Provider portability
Orchestration calls capability oriented adapters. Model and provider changes happen behind stable interfaces.
Media timeline handling
Storyboard scenes carry timing, transcript, pose, and visual metadata so downstream assembly can reason about continuity.
Snapshot payloads
Jobs run from captured product state. The service does not need access to the product DB to execute generation.
Long media pipelines need human review and selective regeneration.
Each retry carries context describing where to resume and whether the system should rerun the downstream pipeline or only regenerate a single step. This avoids repeating expensive work and preserves approved assets.
- 01Full output generation
- 02Retry from stage
- 03Script approval
- 04Background regeneration
- 05Background approval
- 06Storyboard approval
- 07Video asset approval
Idempotent job creation
Repeated submissions with the same idempotency key map to the same job.
Durable step records
Every major stage has persisted input, output, status, and error state.
Structured outbound events
Callbacks stored before delivery, allowing delivery retry and audit.
Dedicated queues
Avatar jobs separated from marketing, callback, and maintenance work.
Provider abstraction
Provider request details isolated from orchestration code.
Snapshot payloads
Jobs run from captured product state, reducing coupling to product DB.
Failure localization
Failed jobs retain the failed stage and structured error payload.

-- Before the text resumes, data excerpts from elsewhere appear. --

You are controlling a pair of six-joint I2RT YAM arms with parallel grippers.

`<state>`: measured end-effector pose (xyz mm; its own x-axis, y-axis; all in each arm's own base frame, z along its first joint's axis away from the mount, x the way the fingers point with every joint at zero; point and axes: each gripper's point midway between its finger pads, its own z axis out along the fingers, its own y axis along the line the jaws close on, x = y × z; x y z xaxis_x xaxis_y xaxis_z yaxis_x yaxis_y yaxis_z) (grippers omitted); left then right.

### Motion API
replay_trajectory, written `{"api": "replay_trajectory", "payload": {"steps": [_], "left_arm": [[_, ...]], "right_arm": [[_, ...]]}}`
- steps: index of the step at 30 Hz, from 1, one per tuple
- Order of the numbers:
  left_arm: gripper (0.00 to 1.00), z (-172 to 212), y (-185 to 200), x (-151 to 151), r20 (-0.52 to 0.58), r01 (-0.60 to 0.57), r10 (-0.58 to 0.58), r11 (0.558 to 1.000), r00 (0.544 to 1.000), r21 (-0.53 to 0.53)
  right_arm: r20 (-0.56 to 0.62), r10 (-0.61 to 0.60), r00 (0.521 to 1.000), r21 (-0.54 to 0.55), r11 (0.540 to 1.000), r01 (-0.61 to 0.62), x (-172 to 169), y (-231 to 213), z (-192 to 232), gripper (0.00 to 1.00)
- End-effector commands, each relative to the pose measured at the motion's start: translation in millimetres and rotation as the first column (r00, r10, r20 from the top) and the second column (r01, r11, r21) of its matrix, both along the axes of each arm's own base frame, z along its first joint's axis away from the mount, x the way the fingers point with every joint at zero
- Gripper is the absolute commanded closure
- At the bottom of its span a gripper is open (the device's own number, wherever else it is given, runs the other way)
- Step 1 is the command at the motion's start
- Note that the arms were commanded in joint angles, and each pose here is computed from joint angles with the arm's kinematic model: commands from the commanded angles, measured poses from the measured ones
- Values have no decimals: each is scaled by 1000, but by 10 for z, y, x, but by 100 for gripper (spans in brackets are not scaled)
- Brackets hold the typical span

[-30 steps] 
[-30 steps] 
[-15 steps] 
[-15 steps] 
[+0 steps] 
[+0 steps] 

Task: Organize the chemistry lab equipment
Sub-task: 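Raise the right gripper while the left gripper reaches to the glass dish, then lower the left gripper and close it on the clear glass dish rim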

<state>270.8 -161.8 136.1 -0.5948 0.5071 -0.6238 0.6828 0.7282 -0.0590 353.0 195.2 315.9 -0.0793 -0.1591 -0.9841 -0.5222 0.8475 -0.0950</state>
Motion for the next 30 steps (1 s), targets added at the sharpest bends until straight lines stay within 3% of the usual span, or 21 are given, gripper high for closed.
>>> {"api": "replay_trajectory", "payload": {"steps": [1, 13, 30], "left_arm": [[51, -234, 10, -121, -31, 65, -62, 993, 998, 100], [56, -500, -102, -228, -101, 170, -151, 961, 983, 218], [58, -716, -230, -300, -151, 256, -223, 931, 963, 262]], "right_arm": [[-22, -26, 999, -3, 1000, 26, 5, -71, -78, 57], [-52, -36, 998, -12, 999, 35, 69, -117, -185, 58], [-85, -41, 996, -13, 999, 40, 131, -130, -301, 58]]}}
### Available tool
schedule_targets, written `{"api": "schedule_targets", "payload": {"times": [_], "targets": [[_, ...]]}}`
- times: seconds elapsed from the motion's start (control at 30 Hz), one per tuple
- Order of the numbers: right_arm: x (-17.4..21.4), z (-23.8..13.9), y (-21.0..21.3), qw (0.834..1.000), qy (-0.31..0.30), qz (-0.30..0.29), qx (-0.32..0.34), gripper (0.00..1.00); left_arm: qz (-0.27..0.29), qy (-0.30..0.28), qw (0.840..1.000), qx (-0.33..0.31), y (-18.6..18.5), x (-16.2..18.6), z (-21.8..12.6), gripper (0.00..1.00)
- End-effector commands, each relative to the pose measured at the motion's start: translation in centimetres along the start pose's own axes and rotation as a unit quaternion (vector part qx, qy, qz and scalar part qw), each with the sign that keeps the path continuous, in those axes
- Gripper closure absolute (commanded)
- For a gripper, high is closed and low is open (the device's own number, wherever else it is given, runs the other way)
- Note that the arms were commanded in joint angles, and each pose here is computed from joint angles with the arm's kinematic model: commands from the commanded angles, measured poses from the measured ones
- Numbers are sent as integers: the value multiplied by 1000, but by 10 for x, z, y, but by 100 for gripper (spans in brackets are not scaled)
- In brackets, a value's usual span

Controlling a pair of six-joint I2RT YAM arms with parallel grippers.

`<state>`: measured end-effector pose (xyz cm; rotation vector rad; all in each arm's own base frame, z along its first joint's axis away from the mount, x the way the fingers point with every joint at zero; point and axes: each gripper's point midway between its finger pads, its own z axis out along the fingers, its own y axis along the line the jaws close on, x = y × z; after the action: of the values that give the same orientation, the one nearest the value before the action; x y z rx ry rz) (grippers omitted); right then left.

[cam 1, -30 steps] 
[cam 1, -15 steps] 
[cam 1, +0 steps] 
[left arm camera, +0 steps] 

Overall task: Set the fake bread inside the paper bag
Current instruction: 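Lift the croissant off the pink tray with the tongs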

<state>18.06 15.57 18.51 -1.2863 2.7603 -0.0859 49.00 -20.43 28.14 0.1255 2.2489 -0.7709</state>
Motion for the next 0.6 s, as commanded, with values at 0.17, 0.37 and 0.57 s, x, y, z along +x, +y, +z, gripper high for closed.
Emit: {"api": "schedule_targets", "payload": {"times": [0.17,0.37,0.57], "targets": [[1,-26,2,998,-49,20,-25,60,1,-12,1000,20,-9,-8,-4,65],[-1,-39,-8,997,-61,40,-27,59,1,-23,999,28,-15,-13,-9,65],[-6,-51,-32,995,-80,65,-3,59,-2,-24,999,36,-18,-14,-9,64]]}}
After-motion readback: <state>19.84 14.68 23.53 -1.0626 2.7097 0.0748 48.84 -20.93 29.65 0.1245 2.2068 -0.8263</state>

Private internal APIs and tokenized service calls.
Secrets, provider credentials, storage locations, and account specific configuration come from environment configuration and are not represented here. User media and generated outputs are referenced through controlled asset URLs in job snapshots and event payloads. The service does not need direct access to product user credentials or the product database to execute the pipeline.
A cleaner architecture for long running avatar media generation.
AI execution moved behind a dedicated service boundary. Product logic stayed in the core backend, while the Gen AI service gained ownership over orchestration, provider integrations, retries, and pipeline observability. Resumable, observable, provider portable, and suited to human in the loop creative review.